ASSIGNMENT –
Every line below that carries the word "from" needs to be copied.

DATA SEGMENT –

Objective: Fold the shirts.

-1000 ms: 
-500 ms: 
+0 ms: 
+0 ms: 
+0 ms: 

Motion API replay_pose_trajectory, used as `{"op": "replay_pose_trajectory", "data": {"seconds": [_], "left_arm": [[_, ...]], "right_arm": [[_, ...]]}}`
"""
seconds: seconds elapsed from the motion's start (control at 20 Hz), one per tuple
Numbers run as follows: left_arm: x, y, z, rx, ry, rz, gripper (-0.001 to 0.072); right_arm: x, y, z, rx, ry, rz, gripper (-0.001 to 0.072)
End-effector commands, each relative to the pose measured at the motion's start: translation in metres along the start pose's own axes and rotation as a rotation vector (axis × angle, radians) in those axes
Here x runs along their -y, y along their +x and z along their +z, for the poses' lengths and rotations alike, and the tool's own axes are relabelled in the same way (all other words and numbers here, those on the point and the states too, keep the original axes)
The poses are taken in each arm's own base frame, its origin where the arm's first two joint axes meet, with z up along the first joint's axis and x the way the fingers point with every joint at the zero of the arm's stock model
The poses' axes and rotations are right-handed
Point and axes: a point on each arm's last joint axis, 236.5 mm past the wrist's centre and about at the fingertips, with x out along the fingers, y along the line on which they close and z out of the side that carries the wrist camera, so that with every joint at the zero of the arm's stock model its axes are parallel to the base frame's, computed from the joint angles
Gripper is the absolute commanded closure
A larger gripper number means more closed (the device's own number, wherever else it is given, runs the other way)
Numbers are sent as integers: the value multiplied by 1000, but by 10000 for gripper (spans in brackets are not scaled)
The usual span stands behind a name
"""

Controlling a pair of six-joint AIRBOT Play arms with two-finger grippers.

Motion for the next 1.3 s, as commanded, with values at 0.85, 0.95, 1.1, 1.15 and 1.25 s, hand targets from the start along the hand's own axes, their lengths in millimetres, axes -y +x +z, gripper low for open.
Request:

EXERCISE OUTPUT –
seconds: seconds elapsed from the motion's start (control at 20 Hz), one per tuple
Point and axes: a point on each arm's last joint axis, 236.5 mm past the wrist's centre and about at the fingertips, with x out along the fingers, y along the line on which they close and z out of the side that carries the wrist camera, so that with every joint at the zero of the arm's stock model its axes are parallel to the base frame's, computed from the joint angles
Motion for the next 1.3 s, as commanded, with values at 0.85, 0.95, 1.1, 1.15 and 1.25 s, hand targets from the start along the hand's own axes, their lengths in millimetres, axes -y +x +z, gripper low for open.

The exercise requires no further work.